**PROBLEM DETAILS:** Only the lines from the top of the data through the line containing "Provide the mask of every instance of the floor." should be duplicated, exactly as they appear.
-=-=-=-=-
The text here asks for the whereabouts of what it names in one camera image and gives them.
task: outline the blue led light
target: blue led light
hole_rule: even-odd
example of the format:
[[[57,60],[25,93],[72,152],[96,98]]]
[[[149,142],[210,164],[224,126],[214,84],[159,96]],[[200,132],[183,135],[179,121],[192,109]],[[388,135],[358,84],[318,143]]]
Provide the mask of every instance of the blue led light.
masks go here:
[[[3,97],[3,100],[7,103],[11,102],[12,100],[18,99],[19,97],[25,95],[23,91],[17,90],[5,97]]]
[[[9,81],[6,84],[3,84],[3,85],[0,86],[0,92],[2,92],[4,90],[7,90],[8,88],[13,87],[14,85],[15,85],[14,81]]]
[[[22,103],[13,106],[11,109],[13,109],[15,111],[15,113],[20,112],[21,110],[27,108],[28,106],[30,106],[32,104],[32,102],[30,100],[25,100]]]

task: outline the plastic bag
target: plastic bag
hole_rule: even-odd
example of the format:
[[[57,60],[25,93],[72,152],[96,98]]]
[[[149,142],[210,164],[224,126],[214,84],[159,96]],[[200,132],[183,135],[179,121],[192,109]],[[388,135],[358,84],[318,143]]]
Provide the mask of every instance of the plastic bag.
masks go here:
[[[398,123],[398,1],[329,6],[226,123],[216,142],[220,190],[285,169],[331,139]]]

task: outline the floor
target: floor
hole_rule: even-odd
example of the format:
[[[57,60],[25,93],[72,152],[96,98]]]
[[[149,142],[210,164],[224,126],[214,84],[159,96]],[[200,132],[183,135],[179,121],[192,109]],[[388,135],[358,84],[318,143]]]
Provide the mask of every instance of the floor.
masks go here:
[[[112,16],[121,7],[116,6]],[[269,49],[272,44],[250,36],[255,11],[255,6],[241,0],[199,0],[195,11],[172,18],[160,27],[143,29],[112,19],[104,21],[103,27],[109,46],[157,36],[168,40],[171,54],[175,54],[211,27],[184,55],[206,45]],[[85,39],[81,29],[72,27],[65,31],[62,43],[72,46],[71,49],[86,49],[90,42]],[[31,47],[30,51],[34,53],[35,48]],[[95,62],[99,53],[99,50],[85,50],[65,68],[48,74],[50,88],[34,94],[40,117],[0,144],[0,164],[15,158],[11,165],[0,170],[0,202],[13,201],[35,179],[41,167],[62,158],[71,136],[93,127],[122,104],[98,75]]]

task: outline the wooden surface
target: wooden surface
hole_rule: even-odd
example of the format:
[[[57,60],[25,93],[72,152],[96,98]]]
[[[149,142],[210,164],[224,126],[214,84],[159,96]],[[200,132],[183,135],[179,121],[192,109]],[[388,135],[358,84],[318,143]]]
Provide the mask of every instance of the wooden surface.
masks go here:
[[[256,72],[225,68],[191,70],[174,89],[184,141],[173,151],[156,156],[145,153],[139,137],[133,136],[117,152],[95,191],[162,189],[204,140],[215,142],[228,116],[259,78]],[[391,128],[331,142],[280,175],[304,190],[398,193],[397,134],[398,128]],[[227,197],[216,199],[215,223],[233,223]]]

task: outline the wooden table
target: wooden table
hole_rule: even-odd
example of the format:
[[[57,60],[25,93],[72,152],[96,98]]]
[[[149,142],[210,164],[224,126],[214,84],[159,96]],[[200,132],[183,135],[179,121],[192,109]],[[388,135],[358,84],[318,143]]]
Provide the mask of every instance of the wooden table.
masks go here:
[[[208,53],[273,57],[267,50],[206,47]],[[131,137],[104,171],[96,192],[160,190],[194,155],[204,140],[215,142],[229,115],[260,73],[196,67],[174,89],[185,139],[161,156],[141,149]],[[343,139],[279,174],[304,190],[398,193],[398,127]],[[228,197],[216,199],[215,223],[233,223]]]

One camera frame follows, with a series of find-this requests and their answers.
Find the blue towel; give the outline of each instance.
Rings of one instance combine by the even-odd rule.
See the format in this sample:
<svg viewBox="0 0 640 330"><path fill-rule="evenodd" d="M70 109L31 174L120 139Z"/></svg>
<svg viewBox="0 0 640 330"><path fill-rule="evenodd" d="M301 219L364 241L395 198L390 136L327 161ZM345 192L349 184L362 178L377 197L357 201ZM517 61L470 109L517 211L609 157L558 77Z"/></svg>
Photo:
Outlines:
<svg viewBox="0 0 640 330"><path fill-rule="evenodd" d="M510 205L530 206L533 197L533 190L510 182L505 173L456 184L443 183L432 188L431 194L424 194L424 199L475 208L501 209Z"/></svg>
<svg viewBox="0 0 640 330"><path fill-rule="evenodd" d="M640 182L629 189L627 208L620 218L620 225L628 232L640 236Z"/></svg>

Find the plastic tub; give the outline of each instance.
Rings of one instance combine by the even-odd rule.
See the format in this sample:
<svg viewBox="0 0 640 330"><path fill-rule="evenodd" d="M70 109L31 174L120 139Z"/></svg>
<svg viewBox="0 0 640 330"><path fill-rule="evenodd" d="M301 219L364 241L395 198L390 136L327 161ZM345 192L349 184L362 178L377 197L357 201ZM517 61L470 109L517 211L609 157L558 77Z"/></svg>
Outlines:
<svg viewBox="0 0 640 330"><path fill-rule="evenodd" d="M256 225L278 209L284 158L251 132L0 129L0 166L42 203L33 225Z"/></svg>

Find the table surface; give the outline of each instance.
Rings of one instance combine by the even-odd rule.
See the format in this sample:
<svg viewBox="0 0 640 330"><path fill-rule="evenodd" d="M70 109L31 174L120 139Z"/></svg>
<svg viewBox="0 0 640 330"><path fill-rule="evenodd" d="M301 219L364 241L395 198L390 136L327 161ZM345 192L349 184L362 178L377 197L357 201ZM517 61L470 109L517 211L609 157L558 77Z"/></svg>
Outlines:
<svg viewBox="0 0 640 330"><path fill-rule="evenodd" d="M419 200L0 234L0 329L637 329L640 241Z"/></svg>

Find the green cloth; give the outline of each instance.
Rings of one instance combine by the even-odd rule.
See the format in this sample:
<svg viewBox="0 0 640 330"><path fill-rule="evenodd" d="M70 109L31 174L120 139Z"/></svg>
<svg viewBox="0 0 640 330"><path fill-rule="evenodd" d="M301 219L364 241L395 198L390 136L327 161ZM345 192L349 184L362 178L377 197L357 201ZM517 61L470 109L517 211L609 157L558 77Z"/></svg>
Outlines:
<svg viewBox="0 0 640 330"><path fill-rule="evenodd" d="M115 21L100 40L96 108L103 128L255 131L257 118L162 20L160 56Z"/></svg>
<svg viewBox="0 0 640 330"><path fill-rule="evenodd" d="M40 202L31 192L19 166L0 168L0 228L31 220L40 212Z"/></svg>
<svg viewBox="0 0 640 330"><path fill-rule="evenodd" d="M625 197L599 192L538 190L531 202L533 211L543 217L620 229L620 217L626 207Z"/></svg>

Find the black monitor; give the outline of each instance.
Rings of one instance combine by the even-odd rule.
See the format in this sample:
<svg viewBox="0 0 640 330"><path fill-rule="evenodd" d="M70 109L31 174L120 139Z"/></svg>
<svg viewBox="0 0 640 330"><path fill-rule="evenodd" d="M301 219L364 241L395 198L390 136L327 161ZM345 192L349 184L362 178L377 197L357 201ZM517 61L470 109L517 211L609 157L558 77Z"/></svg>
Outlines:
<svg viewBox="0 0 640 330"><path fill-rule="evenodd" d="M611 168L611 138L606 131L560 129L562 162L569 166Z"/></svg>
-=-=-=-=-
**EXPECTED ANSWER:**
The text here asks for the whereabouts of what it names in one camera image and gives them.
task: outline the blue led light
target: blue led light
hole_rule: even-odd
example of the format:
[[[57,60],[25,93],[72,152],[96,98]]]
[[[149,142],[210,164],[224,126],[214,84],[159,96]],[[200,132],[183,135],[179,121],[192,109]],[[388,135],[358,84],[318,143]]]
Provide the mask of every instance of the blue led light.
masks go here:
[[[3,97],[3,100],[7,103],[11,102],[12,100],[18,99],[19,97],[25,95],[23,91],[17,90],[5,97]]]
[[[9,81],[6,84],[3,84],[3,85],[0,86],[0,92],[2,92],[4,90],[7,90],[8,88],[13,87],[14,85],[15,85],[14,81]]]
[[[22,103],[13,106],[11,109],[13,109],[15,111],[15,113],[20,112],[21,110],[27,108],[28,106],[30,106],[32,104],[32,102],[30,100],[25,100]]]

task: outline the plastic bag
target: plastic bag
hole_rule: even-odd
example of the format:
[[[57,60],[25,93],[72,152],[96,98]]]
[[[149,142],[210,164],[224,126],[214,84],[159,96]],[[200,132],[183,135],[179,121],[192,109]],[[388,135],[358,84],[318,143]]]
Provide the mask of every instance of the plastic bag.
masks go here:
[[[398,123],[398,1],[329,6],[226,123],[216,142],[220,190],[285,169],[331,139]]]

task: outline the floor
target: floor
hole_rule: even-odd
example of the format:
[[[57,60],[25,93],[72,152],[96,98]]]
[[[149,142],[210,164],[224,126],[214,84],[159,96]],[[200,132],[183,135],[179,121],[192,109]],[[388,135],[358,84],[318,143]]]
Provide the mask of every instance of the floor.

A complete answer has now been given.